Items from a data source:
################
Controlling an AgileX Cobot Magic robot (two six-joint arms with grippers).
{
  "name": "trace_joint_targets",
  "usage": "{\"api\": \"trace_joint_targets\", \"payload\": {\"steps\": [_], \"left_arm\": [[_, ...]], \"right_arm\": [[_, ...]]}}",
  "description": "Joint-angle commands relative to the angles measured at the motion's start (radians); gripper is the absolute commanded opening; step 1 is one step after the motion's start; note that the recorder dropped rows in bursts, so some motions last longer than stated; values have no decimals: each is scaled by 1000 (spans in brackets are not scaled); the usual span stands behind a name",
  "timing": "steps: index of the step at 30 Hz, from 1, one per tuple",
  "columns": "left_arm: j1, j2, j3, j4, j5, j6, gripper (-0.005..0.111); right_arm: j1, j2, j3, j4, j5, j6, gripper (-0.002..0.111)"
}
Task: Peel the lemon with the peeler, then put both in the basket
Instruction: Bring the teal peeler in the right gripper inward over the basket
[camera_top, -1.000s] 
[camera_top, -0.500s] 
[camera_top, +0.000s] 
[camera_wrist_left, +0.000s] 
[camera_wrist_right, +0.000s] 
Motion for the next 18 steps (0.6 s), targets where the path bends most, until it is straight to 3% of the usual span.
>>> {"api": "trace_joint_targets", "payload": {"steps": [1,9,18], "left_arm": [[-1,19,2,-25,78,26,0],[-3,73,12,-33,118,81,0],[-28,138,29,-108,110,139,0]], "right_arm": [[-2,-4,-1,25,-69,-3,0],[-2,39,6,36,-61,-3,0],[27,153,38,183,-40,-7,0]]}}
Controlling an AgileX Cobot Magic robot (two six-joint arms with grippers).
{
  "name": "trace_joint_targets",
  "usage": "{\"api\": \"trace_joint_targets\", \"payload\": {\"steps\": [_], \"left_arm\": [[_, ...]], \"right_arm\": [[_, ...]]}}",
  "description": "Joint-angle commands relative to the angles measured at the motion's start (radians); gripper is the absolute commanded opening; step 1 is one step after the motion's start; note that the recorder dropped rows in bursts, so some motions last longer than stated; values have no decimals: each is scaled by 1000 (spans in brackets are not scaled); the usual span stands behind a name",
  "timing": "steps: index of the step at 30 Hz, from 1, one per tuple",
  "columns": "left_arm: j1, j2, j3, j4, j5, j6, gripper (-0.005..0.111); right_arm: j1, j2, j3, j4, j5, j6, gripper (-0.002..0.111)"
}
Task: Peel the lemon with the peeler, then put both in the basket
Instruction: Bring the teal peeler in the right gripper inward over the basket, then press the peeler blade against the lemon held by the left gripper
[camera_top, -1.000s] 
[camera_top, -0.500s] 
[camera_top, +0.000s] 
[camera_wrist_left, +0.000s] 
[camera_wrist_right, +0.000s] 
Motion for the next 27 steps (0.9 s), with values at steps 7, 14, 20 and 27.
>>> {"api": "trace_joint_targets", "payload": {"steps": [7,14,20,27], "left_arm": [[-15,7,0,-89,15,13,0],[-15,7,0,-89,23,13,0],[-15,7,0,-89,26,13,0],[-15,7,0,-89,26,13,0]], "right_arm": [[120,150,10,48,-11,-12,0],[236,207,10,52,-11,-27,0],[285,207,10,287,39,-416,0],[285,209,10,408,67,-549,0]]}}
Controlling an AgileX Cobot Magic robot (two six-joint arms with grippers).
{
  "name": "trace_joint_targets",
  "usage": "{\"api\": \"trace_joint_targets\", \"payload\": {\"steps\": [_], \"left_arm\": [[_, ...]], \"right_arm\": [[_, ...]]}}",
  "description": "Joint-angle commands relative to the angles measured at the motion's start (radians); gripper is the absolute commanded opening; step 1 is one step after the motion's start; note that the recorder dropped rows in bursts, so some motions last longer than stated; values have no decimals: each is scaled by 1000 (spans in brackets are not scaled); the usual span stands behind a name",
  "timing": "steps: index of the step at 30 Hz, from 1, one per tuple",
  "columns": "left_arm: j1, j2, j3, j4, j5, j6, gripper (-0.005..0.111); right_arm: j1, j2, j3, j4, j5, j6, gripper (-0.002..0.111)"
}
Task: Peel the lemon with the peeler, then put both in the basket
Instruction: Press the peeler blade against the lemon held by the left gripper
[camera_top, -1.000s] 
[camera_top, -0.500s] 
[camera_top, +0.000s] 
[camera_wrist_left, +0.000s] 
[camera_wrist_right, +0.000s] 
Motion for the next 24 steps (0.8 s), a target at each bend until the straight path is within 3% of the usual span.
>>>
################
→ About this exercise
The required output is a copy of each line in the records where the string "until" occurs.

→ Response area
Motion for the next 18 steps (0.6 s), targets where the path bends most, until it is straight to 3% of the usual span.
Motion for the next 24 steps (0.8 s), a target at each bend until the straight path is within 3% of the usual span.

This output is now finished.